What is plotted against the DFT of a windowed sampled signal?

Question

I'm given a continuous-time analog signal $x_a(t) = \cos(2\pi f_1t)+\sin(2\pi f_2t)$, for some frequency $f_1, f_2$. I'm asked to sample $x_a(t)$ at $F_s=1024\textrm{ Hz}$, apply a 128-point Hamming Window, and take the DFT(Discrete Fourier Transform) of the resulting windowed, sampled signal.

The expression for a sampled signal is:

$$x[n] = x_a\left(\dfrac{n}{F_s}\right)$$

To apply the hamming window, we multiply $x[n]$ by the 128-point window function (courtesy of ML):

$$x_w[n]=x[n].*\mathrm{hamming}[128]$$

We then take the DFT of the windowed function $x_w[n]$:

$$X_w[k] = \mathrm{DFT}\left\{x_w[n]\right\}$$

I've read that the DTFT(Discrete-time Fourier transform) is a continuous spectrum of $x[n]$ and that the DFT of $x[n]$ (in a nutshell) is a sampling of that spectrum. When we take the $N$-point DFT of $x[n]$, we are taking $N$ samples of the DTFT of $x[n]$ where frequencies are unique (i.e., we sample within $2\pi$). That is:

\begin{align} \mathrm{DTFT}\left\{x[n]\right\} &= X(\omega)\\ \mathrm{DFT}\left\{x[n]\right\} &= X\left(\omega = \frac{2\pi k}{N}\right) = X[k],\quad \textrm{ for } k=0,1,...,N-1. \end{align}

My questions:

1. If we plot $X[k]$, we are still plotting the sample of the spectrum against frequency, right? Is the frequency, given $k$, denoted by $2\pi k/N $ radians?

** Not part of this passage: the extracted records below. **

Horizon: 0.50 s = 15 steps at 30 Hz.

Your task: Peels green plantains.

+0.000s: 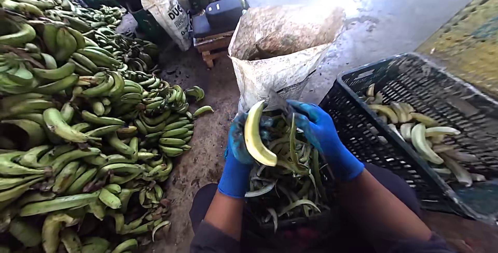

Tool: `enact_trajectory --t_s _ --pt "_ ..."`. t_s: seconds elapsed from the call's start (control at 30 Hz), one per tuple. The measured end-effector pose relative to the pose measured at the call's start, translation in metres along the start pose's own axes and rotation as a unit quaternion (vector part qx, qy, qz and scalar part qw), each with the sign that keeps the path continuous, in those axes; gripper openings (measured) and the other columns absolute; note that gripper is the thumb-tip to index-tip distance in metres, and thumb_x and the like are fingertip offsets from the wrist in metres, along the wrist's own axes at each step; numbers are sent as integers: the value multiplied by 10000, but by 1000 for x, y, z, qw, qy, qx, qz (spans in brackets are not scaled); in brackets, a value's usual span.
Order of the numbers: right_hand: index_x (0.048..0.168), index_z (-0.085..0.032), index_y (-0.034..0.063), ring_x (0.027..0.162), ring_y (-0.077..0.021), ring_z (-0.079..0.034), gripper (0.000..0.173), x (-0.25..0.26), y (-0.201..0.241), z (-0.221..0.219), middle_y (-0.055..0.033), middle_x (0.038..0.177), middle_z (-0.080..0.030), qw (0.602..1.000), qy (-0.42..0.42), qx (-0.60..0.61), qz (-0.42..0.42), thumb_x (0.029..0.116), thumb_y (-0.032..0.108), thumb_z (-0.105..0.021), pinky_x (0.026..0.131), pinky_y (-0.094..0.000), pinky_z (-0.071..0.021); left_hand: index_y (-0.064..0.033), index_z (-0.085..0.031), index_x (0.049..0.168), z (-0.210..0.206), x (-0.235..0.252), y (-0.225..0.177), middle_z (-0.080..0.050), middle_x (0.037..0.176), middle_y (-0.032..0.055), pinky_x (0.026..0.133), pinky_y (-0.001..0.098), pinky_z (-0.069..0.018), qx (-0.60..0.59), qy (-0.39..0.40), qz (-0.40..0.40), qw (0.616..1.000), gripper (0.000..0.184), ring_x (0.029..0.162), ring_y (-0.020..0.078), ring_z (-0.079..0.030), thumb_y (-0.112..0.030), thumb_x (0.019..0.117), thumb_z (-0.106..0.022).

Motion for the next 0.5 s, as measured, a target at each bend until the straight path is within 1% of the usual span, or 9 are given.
enact_trajectory --t_s 0.07,0.13,0.2,0.23,0.27,0.33,0.37,0.43,0.5 --pt "1330 -694 222 1146 -194 -647 575 -16 25 0 -41 1255 -709 983 62 -82 151 1000 635 -470 981 -483 -507 -84 -582 1335 18 4 -4 -724 955 87 599 245 -584 -15 9 20 1000 564 699 128 -689 -437 1077 -225" --pt "1290 -714 304 1118 -196 -664 529 -31 44 -9 -19 1232 -725 961 104 -127 225 987 663 -470 966 -517 -474 -83 -581 1307 25 1 -7 -708 923 73 599 231 -586 21 -48 12 999 515 703 117 -692 -400 1089 -239" --pt "1251 -738 285 1062 -238 -689 484 -32 43 -16 -50 1193 -736 968 74 -151 186 986 609 -495 886 -544 -499 -117 -594 1241 18 -7 -9 -706 933 43 664 264 -581 191 -107 -29 975 394 751 101 -678 -316 1075 -297" --pt "1264 -734 249 1040 -284 -685 474 -27 36 -14 -89 1179 -727 979 35 -152 135 983 567 -523 849 -565 -512 -99 -625 1208 12 -11 -7 -698 947 63 700 321 -588 257 -121 -46 958 382 783 133 -673 -302 1067 -334" --pt "1297 -715 216 1027 -333 -673 478 -19 26 -8 -131 1174 -711 984 -10 -157 77 985 533 -537 828 -591 -521 -94 -639 1200 6 -13 -3 -691 947 76 688 336 -591 287 -120 -52 949 383 772 150 -668 -300 1075 -341" --pt "1367 -664 174 1049 -417 -638 486 -5 6 13 -217 1203 -660 982 -80 -169 -23 993 473 -582 837 -641 -505 -87 -616 1224 1 -14 2 -713 934 94 615 293 -592 246 -104 -35 963 393 715 150 -682 -275 1090 -298" --pt "1384 -648 160 1105 -406 -622 485 -2 0 22 -218 1252 -644 982 -96 -155 -43 996 446 -599 896 -626 -494 -88 -592 1226 3 -13 1 -710 914 90 587 265 -582 188 -94 -22 977 392 695 141 -681 -271 1092 -272" --pt "1358 -662 104 1138 -316 -624 475 -9 10 24 -165 1252 -679 991 -69 -106 39 998 408 -607 973 -516 -494 -77 -582 1265 13 -7 -1 -708 885 84 564 238 -582 72 -70 7 995 452 677 133 -690 -312 1091 -238" --pt "1307 -706 151 1096 -218 -648 538 -24 29 2 -68 1209 -720 981 44 -83 169 990 556 -547 963 -470 -513 -72 -611 1247 21 -2 1 -708 880 79 600 247 -590 6 -40 31 999 469 689 130 -687 -329 1085 -253"
Point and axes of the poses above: each hand's wrist, its own x-axis towards the middle knuckle, its own z-axis out of the back of the hand, y = z × x, the point moved 7 cm from there along x, towards the middle knuckle
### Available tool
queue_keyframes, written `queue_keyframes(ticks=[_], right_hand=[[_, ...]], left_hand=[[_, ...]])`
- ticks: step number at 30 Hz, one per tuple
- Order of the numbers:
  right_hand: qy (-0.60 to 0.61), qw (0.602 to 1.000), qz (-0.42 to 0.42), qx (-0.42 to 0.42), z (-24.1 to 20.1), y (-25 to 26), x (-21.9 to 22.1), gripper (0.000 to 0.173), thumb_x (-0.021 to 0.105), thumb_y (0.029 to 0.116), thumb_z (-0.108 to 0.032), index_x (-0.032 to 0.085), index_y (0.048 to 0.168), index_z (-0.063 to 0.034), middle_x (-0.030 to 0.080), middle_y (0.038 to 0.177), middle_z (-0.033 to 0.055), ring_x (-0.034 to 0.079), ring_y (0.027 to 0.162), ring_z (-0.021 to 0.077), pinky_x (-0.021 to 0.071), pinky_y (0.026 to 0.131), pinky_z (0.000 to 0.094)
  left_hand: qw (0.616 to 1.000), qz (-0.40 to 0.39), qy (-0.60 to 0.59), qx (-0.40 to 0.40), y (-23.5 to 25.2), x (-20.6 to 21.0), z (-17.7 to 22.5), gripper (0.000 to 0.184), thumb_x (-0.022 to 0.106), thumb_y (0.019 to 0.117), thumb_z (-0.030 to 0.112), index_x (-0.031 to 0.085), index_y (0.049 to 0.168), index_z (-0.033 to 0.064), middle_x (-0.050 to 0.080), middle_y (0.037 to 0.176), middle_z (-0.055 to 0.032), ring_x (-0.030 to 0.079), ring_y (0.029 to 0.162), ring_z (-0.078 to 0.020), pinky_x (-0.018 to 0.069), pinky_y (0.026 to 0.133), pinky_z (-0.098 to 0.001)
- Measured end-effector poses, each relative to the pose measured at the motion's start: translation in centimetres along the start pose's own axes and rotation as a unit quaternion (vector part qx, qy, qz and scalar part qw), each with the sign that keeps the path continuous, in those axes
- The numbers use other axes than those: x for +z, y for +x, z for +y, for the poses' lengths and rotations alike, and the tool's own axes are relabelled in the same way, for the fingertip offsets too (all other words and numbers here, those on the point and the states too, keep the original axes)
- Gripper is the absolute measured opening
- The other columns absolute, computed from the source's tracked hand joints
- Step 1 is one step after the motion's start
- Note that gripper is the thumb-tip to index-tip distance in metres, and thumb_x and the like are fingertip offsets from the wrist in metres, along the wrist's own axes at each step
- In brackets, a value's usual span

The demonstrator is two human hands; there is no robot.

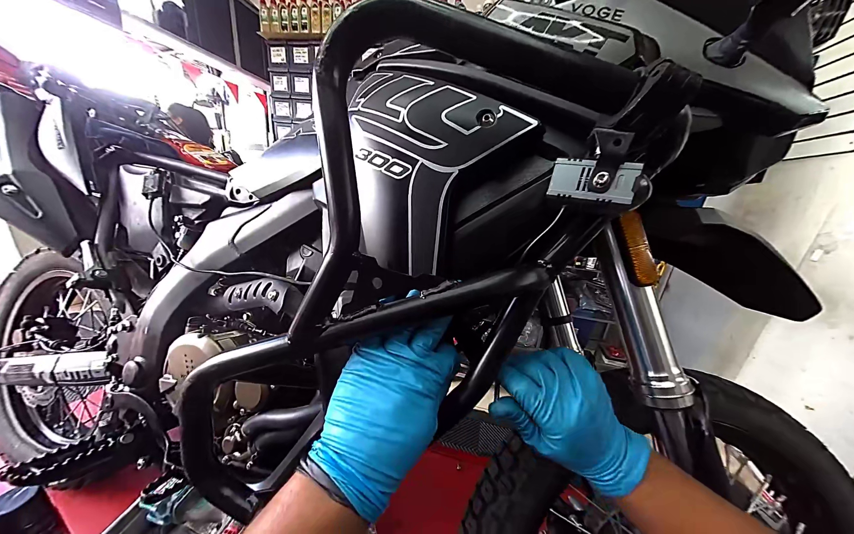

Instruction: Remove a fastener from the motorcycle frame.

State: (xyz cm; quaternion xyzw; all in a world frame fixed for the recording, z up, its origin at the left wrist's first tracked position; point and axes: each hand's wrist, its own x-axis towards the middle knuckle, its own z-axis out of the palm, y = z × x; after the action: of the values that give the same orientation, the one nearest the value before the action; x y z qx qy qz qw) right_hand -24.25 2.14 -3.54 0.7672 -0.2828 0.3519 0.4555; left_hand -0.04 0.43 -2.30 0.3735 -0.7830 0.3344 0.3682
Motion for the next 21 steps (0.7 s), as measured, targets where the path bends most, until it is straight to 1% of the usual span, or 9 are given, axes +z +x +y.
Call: queue_keyframes(ticks=[2,4,7,9,11,13,15,18,21], right_hand=[[0.08,0.993,0.02,0.081,-0.4,-0.1,0.9,0.043,0.043,0.1089,-0.044,0.071,0.097,-0.0145,0.067,0.079,0.0006,0.064,0.078,0.0153,0.0515,0.072,0.0338],[0.264,0.918,-0.017,0.296,-2.1,0.7,1.2,0.039,0.043,0.1095,-0.03,0.069,0.086,-0.0133,0.067,0.072,-0.0066,0.065,0.07,0.0032,0.0557,0.067,0.0221],[0.567,0.569,-0.094,0.588,-2.5,3.7,0.3,0.045,0.033,0.1135,-0.033,0.063,0.095,-0.0038,0.063,0.066,0.0055,0.058,0.055,0.0121,0.0479,0.053,0.0241],[0.614,0.482,-0.13,0.611,-1.7,3.7,0.2,0.047,0.031,0.1134,-0.037,0.061,0.098,-0.0044,0.061,0.067,0.0064,0.056,0.054,0.0134,0.047,0.05,0.025],[0.575,0.586,-0.161,0.547,-1.1,2.8,0.1,0.044,0.034,0.1128,-0.034,0.066,0.102,-0.0052,0.068,0.074,0.0058,0.063,0.062,0.0129,0.052,0.058,0.0259],[0.399,0.798,-0.155,0.424,-1.0,1.1,0.5,0.034,0.052,0.1055,-0.043,0.07,0.114,-0.0163,0.073,0.088,-0.0048,0.068,0.077,0.0064,0.0576,0.071,0.0277],[0.185,0.945,-0.104,0.251,-0.4,-0.5,1.2,0.057,0.054,0.0967,-0.066,0.07,0.122,-0.0177,0.073,0.101,-0.0029,0.069,0.094,0.0103,0.0593,0.083,0.0379],[0.029,0.995,-0.026,0.092,0.5,-0.9,1.7,0.047,0.05,0.1036,-0.055,0.072,0.118,-0.0165,0.073,0.095,0.0035,0.069,0.091,0.0194,0.0555,0.082,0.0405],[0.009,0.997,-0.013,0.071,0.3,-0.3,1.7,0.036,0.05,0.1063,-0.042,0.074,0.104,-0.0158,0.071,0.087,0.0018,0.069,0.087,0.0181,0.0556,0.079,0.0367]], left_hand=[[1.0,0.002,0.006,-0.001,0.0,0.1,0.0,0.023,0.057,0.0992,0.032,0.076,0.11,0.0237,0.063,0.14,-0.0003,0.058,0.13,-0.0283,0.0507,0.098,-0.0526],[1.0,0.004,0.001,-0.004,0.0,0.2,0.0,0.02,0.059,0.0986,0.032,0.076,0.108,0.024,0.064,0.138,0.001,0.06,0.126,-0.0272,0.0523,0.095,-0.051],[1.0,-0.001,0.002,-0.007,0.1,0.1,0.0,0.021,0.059,0.0987,0.034,0.076,0.108,0.0253,0.064,0.139,0.0025,0.059,0.127,-0.0259,0.0521,0.096,-0.0505],[1.0,-0.006,0.002,-0.006,0.0,0.0,0.0,0.02,0.059,0.099,0.034,0.076,0.106,0.0255,0.063,0.139,0.0028,0.059,0.127,-0.0257,0.0517,0.095,-0.0503],[1.0,-0.005,0.0,-0.008,0.1,0.1,0.0,0.019,0.06,0.0983,0.033,0.076,0.105,0.0257,0.064,0.138,0.0029,0.06,0.125,-0.0254,0.0525,0.093,-0.0499],[1.0,-0.002,-0.004,-0.009,0.1,0.2,0.1,0.02,0.06,0.0983,0.033,0.076,0.106,0.0253,0.064,0.139,0.0026,0.06,0.126,-0.0255,0.0519,0.095,-0.0507],[1.0,-0.003,-0.002,-0.007,0.1,0.2,0.1,0.02,0.059,0.0986,0.034,0.076,0.107,0.025,0.063,0.139,0.002,0.059,0.127,-0.0256,0.0511,0.096,-0.0509],[1.0,-0.007,0.004,-0.008,0.0,0.1,0.0,0.021,0.058,0.0992,0.034,0.076,0.108,0.0257,0.062,0.142,0.0018,0.055,0.134,-0.0265,0.0499,0.1,-0.0511],[1.0,-0.005,0.006,-0.006,0.0,0.1,0.0,0.022,0.058,0.0991,0.033,0.076,0.11,0.0256,0.062,0.142,0.0018,0.054,0.135,-0.0264,0.0487,0.102,-0.0513]])
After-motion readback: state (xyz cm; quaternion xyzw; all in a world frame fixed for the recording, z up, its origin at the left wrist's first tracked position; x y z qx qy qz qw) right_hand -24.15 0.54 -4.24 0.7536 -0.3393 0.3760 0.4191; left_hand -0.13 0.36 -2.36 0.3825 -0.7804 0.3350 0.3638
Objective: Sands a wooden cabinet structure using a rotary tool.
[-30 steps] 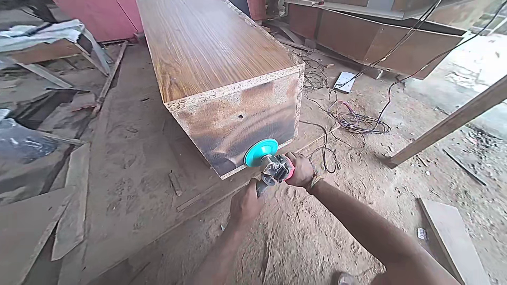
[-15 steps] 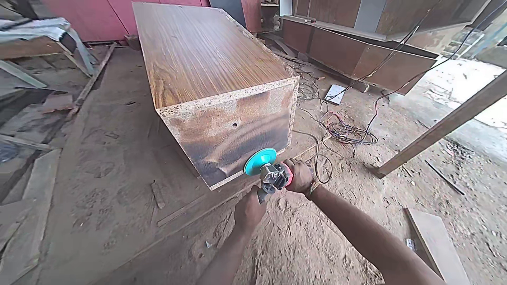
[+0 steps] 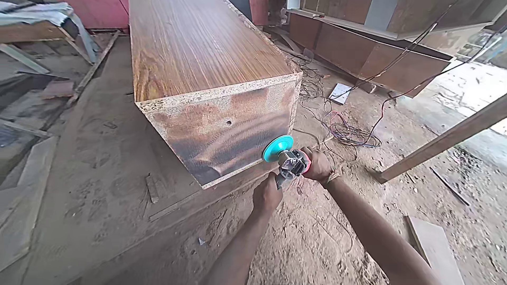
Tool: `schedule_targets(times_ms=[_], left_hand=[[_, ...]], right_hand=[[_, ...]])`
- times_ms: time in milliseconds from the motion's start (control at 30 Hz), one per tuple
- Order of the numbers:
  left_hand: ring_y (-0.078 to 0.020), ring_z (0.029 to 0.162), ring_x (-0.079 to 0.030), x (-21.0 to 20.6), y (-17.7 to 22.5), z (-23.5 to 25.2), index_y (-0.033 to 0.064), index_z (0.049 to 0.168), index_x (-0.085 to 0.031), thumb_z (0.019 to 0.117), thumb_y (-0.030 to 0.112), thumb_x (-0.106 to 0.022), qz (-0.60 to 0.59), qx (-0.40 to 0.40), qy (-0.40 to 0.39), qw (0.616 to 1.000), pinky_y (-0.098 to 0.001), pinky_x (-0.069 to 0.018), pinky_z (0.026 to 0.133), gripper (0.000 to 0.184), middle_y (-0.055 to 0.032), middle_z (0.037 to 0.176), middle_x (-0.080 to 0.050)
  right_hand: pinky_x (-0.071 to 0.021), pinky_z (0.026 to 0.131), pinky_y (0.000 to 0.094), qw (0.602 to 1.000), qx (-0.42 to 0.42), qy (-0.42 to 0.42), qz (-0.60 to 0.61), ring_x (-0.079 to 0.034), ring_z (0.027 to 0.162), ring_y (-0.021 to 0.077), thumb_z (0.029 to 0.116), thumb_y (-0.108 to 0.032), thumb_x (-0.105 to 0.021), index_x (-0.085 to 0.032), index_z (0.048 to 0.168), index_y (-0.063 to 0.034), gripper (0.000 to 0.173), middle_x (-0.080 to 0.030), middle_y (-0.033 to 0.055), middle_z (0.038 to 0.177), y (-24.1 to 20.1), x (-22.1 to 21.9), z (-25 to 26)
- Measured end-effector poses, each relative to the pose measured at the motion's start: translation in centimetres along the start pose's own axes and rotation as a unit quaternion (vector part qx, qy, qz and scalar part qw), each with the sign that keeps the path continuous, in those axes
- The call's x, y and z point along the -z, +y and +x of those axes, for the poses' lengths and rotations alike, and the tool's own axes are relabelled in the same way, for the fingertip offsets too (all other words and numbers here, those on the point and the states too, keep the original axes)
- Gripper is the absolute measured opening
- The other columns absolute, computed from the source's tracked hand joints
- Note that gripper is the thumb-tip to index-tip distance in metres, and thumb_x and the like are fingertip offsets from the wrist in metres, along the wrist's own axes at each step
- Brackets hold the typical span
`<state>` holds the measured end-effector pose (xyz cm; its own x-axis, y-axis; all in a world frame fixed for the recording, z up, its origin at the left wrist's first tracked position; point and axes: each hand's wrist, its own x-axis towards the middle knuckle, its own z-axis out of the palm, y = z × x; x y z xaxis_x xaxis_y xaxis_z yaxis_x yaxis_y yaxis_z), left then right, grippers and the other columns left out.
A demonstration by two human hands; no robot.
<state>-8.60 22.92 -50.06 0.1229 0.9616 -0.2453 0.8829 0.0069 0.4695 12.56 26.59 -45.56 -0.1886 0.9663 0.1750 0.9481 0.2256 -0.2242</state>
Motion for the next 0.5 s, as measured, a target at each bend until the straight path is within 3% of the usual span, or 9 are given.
schedule_targets(times_ms=[67,267,400,500], left_hand=[[-0.0314,0.102,-0.073,-0.2,0.5,0.2,0.0122,0.128,-0.060,0.0936,0.025,-0.063,-0.020,-0.001,-0.008,1.000,-0.0539,-0.0585,0.084,0.037,-0.0125,0.110,-0.074],[-0.0307,0.105,-0.073,0.5,1.7,0.6,0.0120,0.132,-0.058,0.0947,0.024,-0.061,-0.027,-0.006,-0.030,0.999,-0.0533,-0.0588,0.084,0.039,-0.0122,0.112,-0.074],[-0.0315,0.106,-0.073,-0.2,0.2,0.5,0.0125,0.133,-0.058,0.0951,0.025,-0.061,-0.020,0.005,-0.049,0.999,-0.0540,-0.0588,0.085,0.040,-0.0123,0.114,-0.074],[-0.0325,0.105,-0.073,0.8,-1.0,-0.2,0.0125,0.133,-0.058,0.0944,0.025,-0.062,-0.001,0.007,-0.051,0.999,-0.0548,-0.0586,0.085,0.041,-0.0129,0.113,-0.074]], right_hand=[[-0.0560,0.092,0.0577,1.000,0.000,-0.015,-0.009,-0.071,0.107,0.0339,0.0729,-0.046,-0.079,-0.069,0.118,-0.0072,0.060,-0.073,0.0155,0.112,0.3,0.7,0.1],[-0.0567,0.090,0.0595,0.999,0.030,0.033,-0.001,-0.073,0.103,0.0348,0.0727,-0.046,-0.077,-0.070,0.113,-0.0053,0.058,-0.075,0.0160,0.107,1.5,1.3,0.4],[-0.0555,0.093,0.0593,0.999,0.025,0.020,0.000,-0.072,0.106,0.0345,0.0723,-0.046,-0.079,-0.071,0.115,-0.0055,0.060,-0.075,0.0160,0.110,0.8,-0.4,-0.2],[-0.0577,0.089,0.0579,0.999,0.030,0.039,0.023,-0.074,0.102,0.0336,0.0716,-0.047,-0.079,-0.071,0.112,-0.0043,0.060,-0.075,0.0162,0.106,-0.3,-1.3,-0.5]])
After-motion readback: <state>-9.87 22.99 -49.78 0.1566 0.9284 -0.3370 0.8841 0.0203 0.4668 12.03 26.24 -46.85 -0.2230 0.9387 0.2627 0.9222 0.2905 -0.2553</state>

2. My professor asked me to plot the FFT versus $k/F_s$ where $k=0,\ldots,127$. What does $k/F_s$ represent?

3. A homework problem asks (given application of the 128-point Hamming window, above) to find the "continuous-time frequency spacing $\Delta F$ between DFT samples"? What does this mean? Isn't this just $2\pi/N$?

   My professor told me that $2\pi/N$ is the discrete-time frequency spacing in radians and that I have to multiply that by $Fs/(2 \pi)$. I'm not sure how to make sense of $Fs/N$.

Answer 1

As you've noted, for a length-$N$ time-domain sequence $x[n]$, the $\mathrm{DTFT}$ (aka Fourier transform) is given by the equation:

$$ \mathrm{DTFT}\left\{x[n]\right\}=X(e^{j\omega})=X(\omega), \quad 0\leq n\leq N - 1.\tag{1} $$

And the $N$-point $\mathrm{DFT}$ is given by uniformly sampling equation $(1)$ to obtain $N$ equally spaced frequencies $\omega_k = 2\pi k/N$:

$$ \mathrm{DFT}\left\{x[n]\right\}=X(e^{j\omega_k})=X\left(\frac{2\pi k}{N}\right)=X[k], \quad 0\leq k\leq N - 1.$$

• If you plot $X[k]$, you're plotting the $N$ equally spaced samples from the $\mathrm{DFT}$ equation not against the continuous frequency $\omega$ but against the index number $k$ which in frequency corresponds to $2\pi k/N$.
• The $\mathrm{FFTs}$ are algorithms to compute the $\mathrm{DFT}$. I don't know what's the goal in plotting the $\mathrm{DFT}$ against $k/F_s$. If you check the units you see that $k$ is just a bin number, unit-less, but $F_s$ is in Samples per second. So, that division has units in Seconds per samples...
• The spacing between the discrete frequencies is indeed $2\pi/N$ radians. By the continuous-time frequency spacing, I think he meant the corresponding frequency spacing in $\rm Hz$ and this is the frequency resolution: $$f_k=k\cdot \frac{F_s}{N}$$ From here you can guess what's the frequency spacing since two consecutive bins from the $\mathrm{DFT}$ samples are at $\Delta k=1$.